This project creates a visual-mental-physical circuit between a generative adversarial network (GAN), a co-robotic arm, and a 5 year old child. From source training images to the latent space of a GAN to pen on paper and a final human interpreter, it establishes a flow of visual communications between a number of human and non-human actors. Enmeshed together, these discrete translational stages juxtapose advanced emerging technologies and childlike expression.
The title of the project refers to Dennis Oppenheim’s intimate 1971 performance ‘Two Stage Transfer Drawing’, a direct inspiration for this work. [1] In that piece, Oppenheim staged a photographic drawing performance with his son, reconceiving the task of drawing as a mode of intimate, embodied, inter-generational touch-based communication. Here, I have added additional stages of transfer: from the host of absent child artists contributing images to the blackbox neural network (GAN) trained on them; through the robotic arm transferring them with pen to paper; to my son’s eyes—where they are seen, named, and rendered through his own hand and mind.
The neural network at the center of this artwork is a StyleGAN2 architecture trained on a collection of over 7,000 children’s drawings gathered by Rhoda Kellogg, a psychologist and nursery school educator researching early graphical expression in young children. All told, from 1948 to 1966 she collected over a million drawings from children 2 to 8 years old, covering the full developmental spectrum from physical scribbling and basic patterns to concrete representational imagery. [2]
As visual subject matter, these “early graphic expressions” from children recall Claude Debuffet’s Art Brut (1948) or raw art.[3] Debuffet collected and exhibited art of criminals, the insane, children, and primitive cultures, chasing his desire to get at a “raw art”: naive, unschooled, and untrammeled by convention and recognizable cultural habits of expression.
In this project and other related work, I am interested in children’s drawings as subject matter not just for being outside of taste, convention, and learned expression, but for how they show representation and visual language in their moments of genesis.

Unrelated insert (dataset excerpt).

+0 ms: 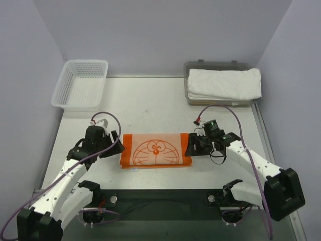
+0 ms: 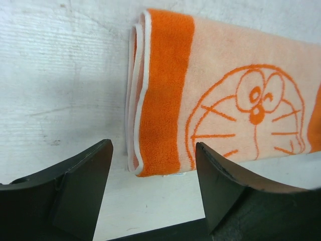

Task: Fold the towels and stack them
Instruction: Fold the towel

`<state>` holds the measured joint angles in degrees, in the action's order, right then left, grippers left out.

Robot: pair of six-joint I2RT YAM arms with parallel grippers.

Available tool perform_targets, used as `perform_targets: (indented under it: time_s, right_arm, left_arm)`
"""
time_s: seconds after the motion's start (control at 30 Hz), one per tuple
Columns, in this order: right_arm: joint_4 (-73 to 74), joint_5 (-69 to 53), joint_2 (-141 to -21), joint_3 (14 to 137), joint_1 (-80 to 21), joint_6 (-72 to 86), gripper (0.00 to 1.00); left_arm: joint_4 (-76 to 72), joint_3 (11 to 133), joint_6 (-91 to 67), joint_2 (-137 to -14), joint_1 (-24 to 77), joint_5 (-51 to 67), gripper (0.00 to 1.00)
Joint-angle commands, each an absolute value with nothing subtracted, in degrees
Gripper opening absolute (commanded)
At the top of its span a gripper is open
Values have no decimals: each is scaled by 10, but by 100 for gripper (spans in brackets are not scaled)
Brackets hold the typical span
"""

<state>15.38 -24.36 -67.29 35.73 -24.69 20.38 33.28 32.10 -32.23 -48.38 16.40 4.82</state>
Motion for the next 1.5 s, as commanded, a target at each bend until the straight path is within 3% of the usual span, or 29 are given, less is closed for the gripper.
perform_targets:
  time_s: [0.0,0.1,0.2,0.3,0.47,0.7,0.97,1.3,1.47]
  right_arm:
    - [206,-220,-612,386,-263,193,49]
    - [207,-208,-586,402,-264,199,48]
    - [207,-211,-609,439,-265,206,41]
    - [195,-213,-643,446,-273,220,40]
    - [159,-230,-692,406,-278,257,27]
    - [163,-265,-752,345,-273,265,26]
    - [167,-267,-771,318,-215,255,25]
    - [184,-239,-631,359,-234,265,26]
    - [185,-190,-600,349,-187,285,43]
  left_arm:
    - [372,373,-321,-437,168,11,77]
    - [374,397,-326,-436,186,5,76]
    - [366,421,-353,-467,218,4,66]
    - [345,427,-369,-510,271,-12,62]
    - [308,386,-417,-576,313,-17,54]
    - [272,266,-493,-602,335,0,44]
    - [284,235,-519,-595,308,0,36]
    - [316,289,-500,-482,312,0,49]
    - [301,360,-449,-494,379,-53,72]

When we are learning how to communicate. Each of the drawings in the RK collection hint at stories, subjects, and expressive intent that surely existed when they were drawn, but are now irretrievably absent. Here, that absence and mystery of the images is amplified by their reconstitution through a neural network. The outputs of the StyleGAN are childlike but clearly alien; recalling childhood nostalgia but rendered through a co-robotic arm. To be seen, understood, and represented by a human child.
Perhaps a better reference for this generative ML endeavor might be the Surrealists, who also sought to escape the bounds of language, expression, and enculturation. But rather than searching for the alien other through sleep deprivation, mind-altering substances, and chance operations they sought instead to find the alien within themselves.

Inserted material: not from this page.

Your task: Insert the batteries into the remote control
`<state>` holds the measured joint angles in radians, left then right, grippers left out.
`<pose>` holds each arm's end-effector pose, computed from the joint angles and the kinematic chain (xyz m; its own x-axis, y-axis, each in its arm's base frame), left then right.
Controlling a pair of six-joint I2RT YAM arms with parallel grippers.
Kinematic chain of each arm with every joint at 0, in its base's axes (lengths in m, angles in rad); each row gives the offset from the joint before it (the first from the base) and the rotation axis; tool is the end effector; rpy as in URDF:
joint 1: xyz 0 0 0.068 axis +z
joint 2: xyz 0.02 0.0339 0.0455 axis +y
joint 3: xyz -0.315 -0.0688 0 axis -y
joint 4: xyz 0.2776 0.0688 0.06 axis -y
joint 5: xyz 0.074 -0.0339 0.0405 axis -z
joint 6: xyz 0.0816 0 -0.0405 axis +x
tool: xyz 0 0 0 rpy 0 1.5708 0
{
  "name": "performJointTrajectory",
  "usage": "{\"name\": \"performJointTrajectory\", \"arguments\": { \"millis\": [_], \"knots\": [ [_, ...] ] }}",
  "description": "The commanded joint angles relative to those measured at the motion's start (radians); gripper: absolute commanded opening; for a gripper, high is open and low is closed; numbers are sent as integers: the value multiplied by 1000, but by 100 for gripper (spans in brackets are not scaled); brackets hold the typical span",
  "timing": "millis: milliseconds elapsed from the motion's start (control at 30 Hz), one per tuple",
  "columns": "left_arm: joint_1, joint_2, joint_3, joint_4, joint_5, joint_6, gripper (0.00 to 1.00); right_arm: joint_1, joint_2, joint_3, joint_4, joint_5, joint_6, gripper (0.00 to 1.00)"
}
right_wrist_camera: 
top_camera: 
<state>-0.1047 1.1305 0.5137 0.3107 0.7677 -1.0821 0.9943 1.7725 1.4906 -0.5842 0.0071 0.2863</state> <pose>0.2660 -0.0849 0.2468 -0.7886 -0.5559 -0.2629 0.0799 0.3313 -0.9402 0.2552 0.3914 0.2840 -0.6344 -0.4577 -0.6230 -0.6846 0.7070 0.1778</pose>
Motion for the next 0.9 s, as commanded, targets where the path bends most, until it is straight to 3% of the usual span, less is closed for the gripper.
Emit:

These questions of where we search for the other; where we grant agency, autonomy and intelligence; and why we might wish to escape our own subjectivities speaks to our design and use of emergent AI technologies, I think. Though we call it machine learning or creative AI, these terms deserve critical scrutiny in application to their new, non-human contexts. I believe that creative interactions between human and non-human actors have the potential to produce mutually revelatory encounters, and might facilitate that process. This project is one model for that.

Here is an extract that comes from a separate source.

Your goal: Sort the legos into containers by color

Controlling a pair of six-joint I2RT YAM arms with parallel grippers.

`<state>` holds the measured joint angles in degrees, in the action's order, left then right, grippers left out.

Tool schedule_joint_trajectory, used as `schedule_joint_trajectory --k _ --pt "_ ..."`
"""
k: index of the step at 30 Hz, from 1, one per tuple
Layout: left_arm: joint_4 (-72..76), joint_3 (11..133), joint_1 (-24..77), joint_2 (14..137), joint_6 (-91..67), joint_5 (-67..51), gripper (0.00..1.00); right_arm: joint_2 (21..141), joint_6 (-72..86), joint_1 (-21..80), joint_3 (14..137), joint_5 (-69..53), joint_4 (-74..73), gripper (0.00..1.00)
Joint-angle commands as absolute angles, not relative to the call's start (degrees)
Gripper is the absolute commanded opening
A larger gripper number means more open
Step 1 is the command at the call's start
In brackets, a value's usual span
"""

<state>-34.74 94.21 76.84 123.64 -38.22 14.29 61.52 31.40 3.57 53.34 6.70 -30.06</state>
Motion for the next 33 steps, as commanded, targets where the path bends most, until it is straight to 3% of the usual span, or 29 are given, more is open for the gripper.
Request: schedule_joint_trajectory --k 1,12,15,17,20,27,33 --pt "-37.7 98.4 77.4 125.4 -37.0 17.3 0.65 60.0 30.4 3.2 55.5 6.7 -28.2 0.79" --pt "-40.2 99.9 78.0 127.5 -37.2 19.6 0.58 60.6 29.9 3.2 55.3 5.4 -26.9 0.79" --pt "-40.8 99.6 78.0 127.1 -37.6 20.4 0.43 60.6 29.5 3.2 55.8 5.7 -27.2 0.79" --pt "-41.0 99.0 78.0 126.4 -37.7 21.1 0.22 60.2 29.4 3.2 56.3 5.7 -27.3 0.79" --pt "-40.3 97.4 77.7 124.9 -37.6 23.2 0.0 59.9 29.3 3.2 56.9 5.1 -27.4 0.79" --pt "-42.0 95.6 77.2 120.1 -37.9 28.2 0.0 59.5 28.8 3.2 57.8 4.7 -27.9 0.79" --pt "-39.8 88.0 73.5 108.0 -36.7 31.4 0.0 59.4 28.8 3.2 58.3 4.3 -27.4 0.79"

[1] Dennis Oppenheim – Two Stage Transfer Drawing (1971) https://www.dennisaoppenheim.org/copy-of-new-page
[2] Rhoda Kellogg Child Art Collection http://www.early-pictures.ch/kellogg/archive/en/
[3] The Tate Britain on Art Brut https://www.tate.org.uk/art/art-terms/a/art-brut
This project was exhibited at the Robotics: Science and Systems (RSS) 2021 Workshop on Robotics x Arts, ISEA 2022 Possibles, and SIGGRAPH 2022 Art Gallery and Art Papers programs.